Task directions: Your task is to copy every line below that contains the word "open".
━━ The data
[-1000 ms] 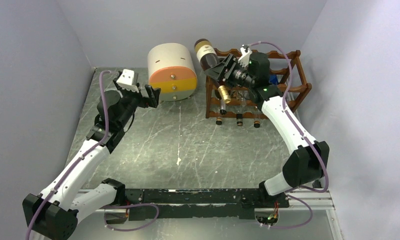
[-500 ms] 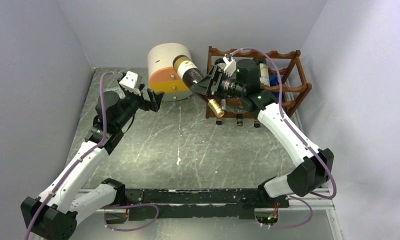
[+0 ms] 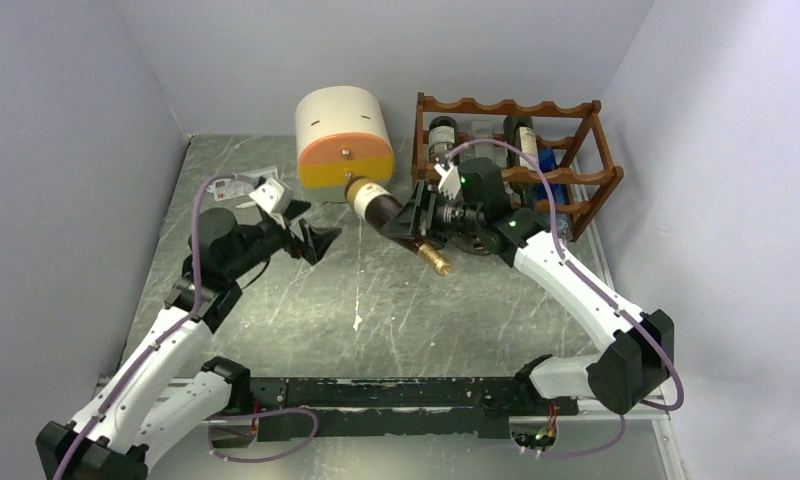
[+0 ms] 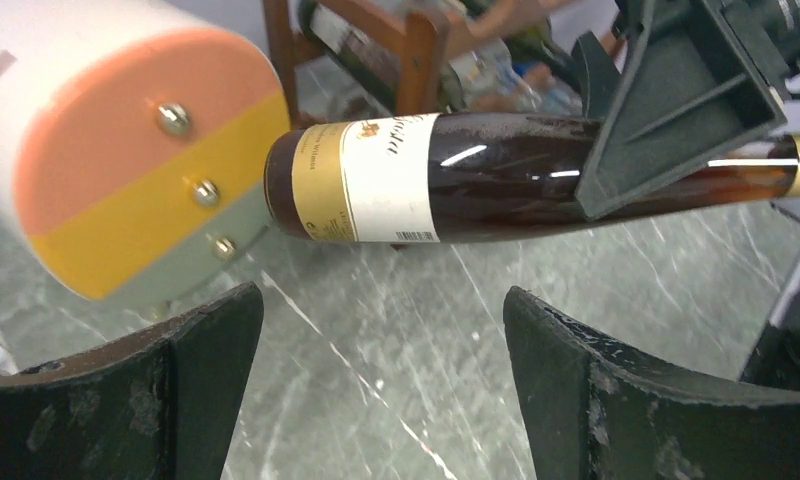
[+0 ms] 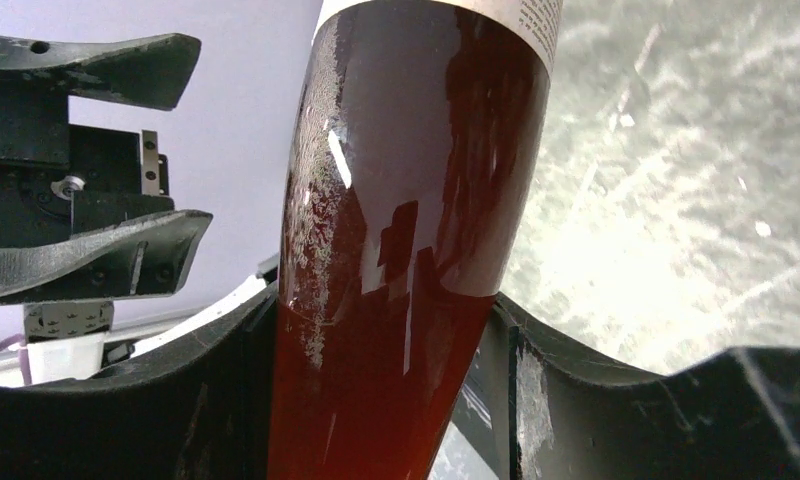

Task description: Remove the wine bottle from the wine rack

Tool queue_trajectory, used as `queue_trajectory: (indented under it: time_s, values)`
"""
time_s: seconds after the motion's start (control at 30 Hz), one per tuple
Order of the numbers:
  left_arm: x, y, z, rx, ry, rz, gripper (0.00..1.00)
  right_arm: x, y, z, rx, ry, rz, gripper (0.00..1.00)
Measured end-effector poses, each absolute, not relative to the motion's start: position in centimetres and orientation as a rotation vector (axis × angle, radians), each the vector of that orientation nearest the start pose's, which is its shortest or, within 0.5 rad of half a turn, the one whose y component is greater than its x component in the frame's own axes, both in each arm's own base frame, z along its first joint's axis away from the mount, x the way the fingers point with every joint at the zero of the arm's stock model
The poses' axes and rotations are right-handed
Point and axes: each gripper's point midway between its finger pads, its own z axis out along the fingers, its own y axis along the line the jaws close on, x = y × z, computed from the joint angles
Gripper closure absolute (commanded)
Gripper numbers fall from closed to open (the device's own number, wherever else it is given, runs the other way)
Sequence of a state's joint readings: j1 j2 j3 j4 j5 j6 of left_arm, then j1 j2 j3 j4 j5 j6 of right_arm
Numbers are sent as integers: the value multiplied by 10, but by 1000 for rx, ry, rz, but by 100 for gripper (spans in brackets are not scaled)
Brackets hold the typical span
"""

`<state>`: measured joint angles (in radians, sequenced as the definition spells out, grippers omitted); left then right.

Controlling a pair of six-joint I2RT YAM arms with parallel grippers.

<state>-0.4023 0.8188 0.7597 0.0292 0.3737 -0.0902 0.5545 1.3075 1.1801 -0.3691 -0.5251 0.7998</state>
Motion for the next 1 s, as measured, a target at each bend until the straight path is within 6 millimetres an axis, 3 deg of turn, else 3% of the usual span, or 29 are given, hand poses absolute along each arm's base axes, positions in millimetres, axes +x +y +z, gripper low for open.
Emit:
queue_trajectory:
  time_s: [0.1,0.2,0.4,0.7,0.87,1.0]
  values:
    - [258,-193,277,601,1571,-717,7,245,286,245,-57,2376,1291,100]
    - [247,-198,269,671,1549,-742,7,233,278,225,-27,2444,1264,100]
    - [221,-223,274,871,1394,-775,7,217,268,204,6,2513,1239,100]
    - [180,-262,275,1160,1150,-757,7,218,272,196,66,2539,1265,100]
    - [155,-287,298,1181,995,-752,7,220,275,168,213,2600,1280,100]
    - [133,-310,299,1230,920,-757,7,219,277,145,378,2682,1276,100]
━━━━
Task response:
Gripper numbers fall from closed to open (the device's own number, wherever else it is given, runs the other way)
Motion for the next 1 s, as measured, a target at each bend until the straight path is within 6 millimetres an axis, 3 deg of turn, else 3% of the usual span, or 29 are given, hand poses absolute along each arm's base axes, positions in millimetres, axes +x +y +z, gripper low for open.

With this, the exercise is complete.